I have not heard a great deal of protest of the many massive designs now going on in Saudi Arabia, a country that denies one half of its population, namely women, basic human rights, while supporting terrorist organisations around the world.
So let’s say that you decide that you are not going to work for any government or government-allied company in a state that denies human rights, commits crimes against its population, or irreparably harms its natural environment. You are also not going to work in countries where construction techniques or working conditions do the same.
Instead, you are going to design away in your own country or Western Europe, perhaps in most of Latin and South America, and for a few other Asian countries. You will, of course, have to vet the situation every time, which is difficult, so perhaps you decide to just stick to private clients in the United States. Life is simple now, and you can continue your quest to be the next Palladio.
You can question just about every commission you could possibly conceive
But what do you know about your clients? I recently visited the office of an architect who was doing a humongous house for what has to be a billionaire. “Oh, we vetted him, his money is clean,” he told me.
Really? Are you sure? What does “clean” mean? Is it not okay to work for a mining company but okay to work for a hedge-fund billionaire whose strategic investments have either propped up that strip-miner or put thousands of people out work?
Would you work for Walmart? No? What about some of the Walton family members who have taken the money they made by destroying small retailers and paying scandalously low wages to very good work in social causes and culture?
Do you think that the Ford Foundation has redeemed itself enough through all of its good work to design a project they help to fund, even though the ultimate source of the money was a racist, ruthless oppressor who paved the way to paving our planet?
Using your skills and knowledge in any situation to do good means working for evil people
Down and down the rabbit hole we go, until you can question just about every commission you could possibly conceive.
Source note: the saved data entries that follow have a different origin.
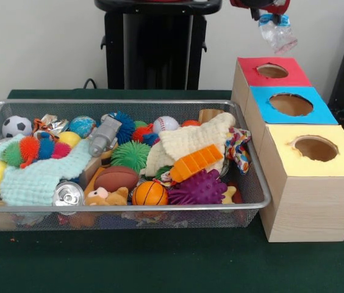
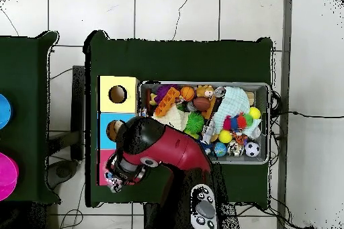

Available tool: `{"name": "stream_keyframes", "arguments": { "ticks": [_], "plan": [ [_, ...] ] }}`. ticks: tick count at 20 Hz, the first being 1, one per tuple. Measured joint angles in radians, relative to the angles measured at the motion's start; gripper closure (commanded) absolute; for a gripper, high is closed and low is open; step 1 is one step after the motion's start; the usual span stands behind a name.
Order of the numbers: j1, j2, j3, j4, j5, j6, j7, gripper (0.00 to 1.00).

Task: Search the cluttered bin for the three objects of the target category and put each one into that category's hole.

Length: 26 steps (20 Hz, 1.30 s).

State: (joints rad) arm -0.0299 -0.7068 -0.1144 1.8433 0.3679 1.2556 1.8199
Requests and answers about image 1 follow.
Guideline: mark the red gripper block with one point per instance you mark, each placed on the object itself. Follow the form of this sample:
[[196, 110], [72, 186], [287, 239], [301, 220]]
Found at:
[[281, 6]]

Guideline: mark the crushed clear plastic bottle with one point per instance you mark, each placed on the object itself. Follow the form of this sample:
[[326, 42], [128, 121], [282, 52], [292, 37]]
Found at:
[[274, 36]]

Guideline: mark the mint green knitted cloth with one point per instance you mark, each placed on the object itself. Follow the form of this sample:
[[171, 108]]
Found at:
[[28, 183]]

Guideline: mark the wooden box with three holes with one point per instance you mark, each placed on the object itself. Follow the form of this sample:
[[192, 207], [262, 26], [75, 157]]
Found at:
[[312, 207]]

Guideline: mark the shallow silver mesh bin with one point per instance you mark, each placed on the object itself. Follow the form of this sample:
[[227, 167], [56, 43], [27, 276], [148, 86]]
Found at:
[[205, 218]]

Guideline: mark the cream knitted cloth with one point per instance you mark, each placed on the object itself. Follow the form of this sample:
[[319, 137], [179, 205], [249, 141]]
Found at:
[[190, 137]]

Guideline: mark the white toy baseball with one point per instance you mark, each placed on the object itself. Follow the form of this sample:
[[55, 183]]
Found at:
[[166, 124]]

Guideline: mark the orange ridged plastic toy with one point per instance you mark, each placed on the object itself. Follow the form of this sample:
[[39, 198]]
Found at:
[[196, 163]]

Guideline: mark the purple spiky ball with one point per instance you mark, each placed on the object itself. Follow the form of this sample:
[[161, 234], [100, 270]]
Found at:
[[198, 189]]

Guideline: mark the grey plastic toy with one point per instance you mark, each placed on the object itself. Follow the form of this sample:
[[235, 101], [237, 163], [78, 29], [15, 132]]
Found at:
[[103, 135]]

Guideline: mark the orange toy basketball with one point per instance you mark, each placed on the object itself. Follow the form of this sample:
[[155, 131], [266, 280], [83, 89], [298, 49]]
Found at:
[[150, 193]]

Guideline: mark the blue globe ball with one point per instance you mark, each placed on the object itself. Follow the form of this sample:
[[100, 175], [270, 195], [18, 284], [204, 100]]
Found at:
[[82, 126]]

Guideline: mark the brown toy football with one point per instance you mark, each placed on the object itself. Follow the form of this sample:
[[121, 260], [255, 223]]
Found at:
[[115, 178]]

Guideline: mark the black and white soccer ball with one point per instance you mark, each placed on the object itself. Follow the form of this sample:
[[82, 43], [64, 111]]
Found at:
[[16, 126]]

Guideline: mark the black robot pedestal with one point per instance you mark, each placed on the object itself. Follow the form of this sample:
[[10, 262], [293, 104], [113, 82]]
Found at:
[[159, 45]]
At some point you either realise that architecture is indeed the world’s second oldest profession, and you have to take the clients you can get, or you have to try to erect a more complex set of standards and trade-offs.
This is certainly what lawyers and doctors have done, but I do not know many people admire the general state of their standards. At least they have tried – the AIA’s standards have everything to do with the financial and managerial well being of a project, and nothing with larger questions of morality or ethics.
As an organisation, they promote a drive towards net-zero and racial inclusion, but not in the mechanics of the profession. Not that I blame them – where would you stop or start?
If you come out the other end of the rabbit hole, the answer might be: you start by using your skills and knowledge in any situation to do good. That means working for evil people, just as a doctor might save a dictator’s life because it is the right thing to do. That, in turn, would mean that perhaps architects should work on the wall.
You either work for those who have the money and power to hire you, or you don’t work
The difference between architects and doctors, however, is that each individual choice is not one of life and death. An architect can simply prefer not to, and save her or his soul. The problem then is that this choice may lead to a wall that would be worse, a prison that is more inhumane, or a building in China that is more wasteful of resources and enforcing of state power and than it needs to be.
You either work for those who have the money and power to hire you, or you don’t work. If your clients have money and power they are, at least on some level, probably not “clean”. Architecture is, always has been, and always will be, the built affirmation of the social, political, and economic status quo.
Architects will have to make hard choices within that situation if they want to do the right thing. They may even, heaven save their mortal souls, have to work on the wall.